On the other hand, we often have to travel a ways in the modern world before finding someone who loves the horseradish. This hot but humble root however is enjoying something of a renaissance of late, and there is good reason for that. The glucosinolates in cruciferous vegetables are known to increase human resistance to cancer formation and proliferation, and the horseradish root is 10 times more potent than broccoli in this respect. On top of that, Russian researchers have discovered that horseradish extract has the ability to protect us from the mutagenic effects of environmental toxins. As a general antioxidant, horseradish is impressive too, strengthening the immune system, supercharging production and activity of white blood cells, and delivering a high dose of vitamin C to assist the body’s action against free radicals. Antibiotic compounds in horseradish concentrate in the urine, making this root a useful aid in the treatment of urinary tract infections. It also contains enzymes that prevent toxins accumulating in the bladder, and its stimulating action on blood capillaries is a useful adjunct for resolving issues of water retention and erectile dysfunction.
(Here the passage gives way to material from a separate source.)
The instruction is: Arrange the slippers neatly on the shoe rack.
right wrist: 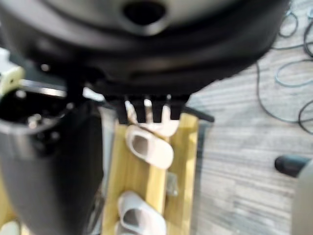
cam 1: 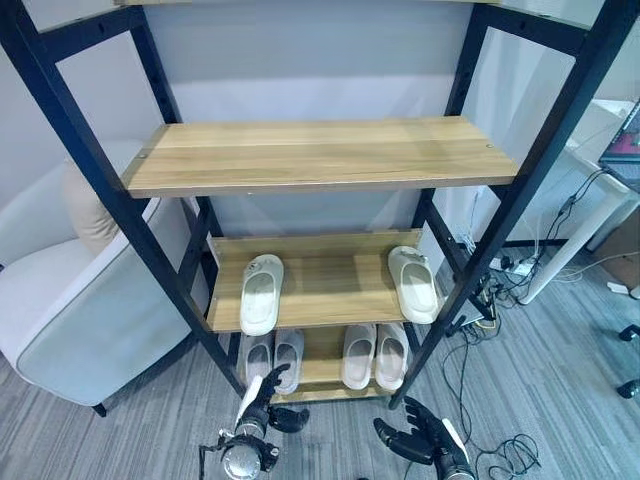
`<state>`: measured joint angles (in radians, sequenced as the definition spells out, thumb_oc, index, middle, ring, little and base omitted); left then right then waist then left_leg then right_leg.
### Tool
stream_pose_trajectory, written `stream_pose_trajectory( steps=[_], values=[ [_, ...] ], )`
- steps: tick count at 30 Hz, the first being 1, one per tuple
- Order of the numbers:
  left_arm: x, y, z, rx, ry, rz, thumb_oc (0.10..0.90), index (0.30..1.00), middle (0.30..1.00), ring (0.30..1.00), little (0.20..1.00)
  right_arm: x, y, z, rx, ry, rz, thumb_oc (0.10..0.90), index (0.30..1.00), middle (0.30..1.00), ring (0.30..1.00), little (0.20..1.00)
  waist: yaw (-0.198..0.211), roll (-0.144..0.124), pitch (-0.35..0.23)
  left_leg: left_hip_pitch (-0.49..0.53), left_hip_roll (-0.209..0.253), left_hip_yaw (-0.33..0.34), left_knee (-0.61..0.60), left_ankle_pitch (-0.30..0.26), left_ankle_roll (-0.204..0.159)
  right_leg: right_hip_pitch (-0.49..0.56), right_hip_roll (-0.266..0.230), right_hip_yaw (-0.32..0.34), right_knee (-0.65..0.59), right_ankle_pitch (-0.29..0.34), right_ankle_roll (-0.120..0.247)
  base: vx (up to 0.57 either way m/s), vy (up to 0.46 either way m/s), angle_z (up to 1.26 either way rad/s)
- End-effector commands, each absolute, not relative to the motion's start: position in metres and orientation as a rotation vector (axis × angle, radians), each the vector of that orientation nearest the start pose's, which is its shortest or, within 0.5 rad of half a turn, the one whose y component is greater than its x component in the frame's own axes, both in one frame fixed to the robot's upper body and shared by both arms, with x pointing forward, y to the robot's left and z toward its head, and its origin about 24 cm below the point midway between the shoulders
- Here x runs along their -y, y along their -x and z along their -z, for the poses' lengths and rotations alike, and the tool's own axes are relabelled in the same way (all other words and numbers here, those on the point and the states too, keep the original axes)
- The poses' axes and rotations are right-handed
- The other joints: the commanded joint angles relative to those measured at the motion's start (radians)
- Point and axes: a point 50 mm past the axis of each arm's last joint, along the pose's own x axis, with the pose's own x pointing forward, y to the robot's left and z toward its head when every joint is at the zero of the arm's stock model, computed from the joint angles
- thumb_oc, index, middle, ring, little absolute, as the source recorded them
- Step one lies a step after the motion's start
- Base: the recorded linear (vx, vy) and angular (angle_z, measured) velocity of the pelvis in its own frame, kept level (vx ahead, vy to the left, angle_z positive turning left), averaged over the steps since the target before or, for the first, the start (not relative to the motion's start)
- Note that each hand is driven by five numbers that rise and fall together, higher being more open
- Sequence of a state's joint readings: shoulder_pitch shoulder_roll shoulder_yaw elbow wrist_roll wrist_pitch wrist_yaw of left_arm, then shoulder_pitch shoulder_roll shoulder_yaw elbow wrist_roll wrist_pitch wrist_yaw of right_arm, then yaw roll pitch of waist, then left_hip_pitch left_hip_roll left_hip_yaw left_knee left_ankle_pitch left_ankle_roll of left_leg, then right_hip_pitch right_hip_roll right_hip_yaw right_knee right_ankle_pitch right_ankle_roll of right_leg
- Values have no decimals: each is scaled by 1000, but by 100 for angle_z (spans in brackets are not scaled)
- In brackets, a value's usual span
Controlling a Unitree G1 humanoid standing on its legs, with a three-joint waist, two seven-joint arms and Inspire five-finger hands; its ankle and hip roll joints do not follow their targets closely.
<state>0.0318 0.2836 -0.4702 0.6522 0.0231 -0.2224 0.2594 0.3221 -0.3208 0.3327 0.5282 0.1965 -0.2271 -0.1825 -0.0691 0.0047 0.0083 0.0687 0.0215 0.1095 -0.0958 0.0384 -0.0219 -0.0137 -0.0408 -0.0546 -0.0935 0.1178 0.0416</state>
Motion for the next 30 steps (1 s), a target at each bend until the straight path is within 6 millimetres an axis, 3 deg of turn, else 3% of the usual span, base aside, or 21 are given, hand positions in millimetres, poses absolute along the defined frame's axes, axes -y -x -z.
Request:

Horseradish is a good source of folate, B6, niacin, sodium, magnesium, potassium and zinc, and is used internally and as a poultice to treat respiratory tract infections and ailments. But whatever you do, don’t feed it to your horse – it doesn’t sit well with them.
1200 g shredded drumhead cabbage
300 g grated horseradish root
Leaves from a 7 inch sprig of rosemary
1 tsp smoked paprika (optional)
17 g salt
The usual sauerkraut making process follows – massage the salt into the ingredients well until a handful lifted triumphantly into the air and squeezed results in a good expression of brine. Pack into your crock orjars, and leave in anaerobic conditions for 6 weeks minimum. The resulting kraut will have a good strong bite, will help clear congestion, will give you a greater protection against cancer than plain kraut, and will assist general bodily health through elevated antioxidant activity, potent natural antimicrobial action, and the natural synergy of rosemary and horseradish.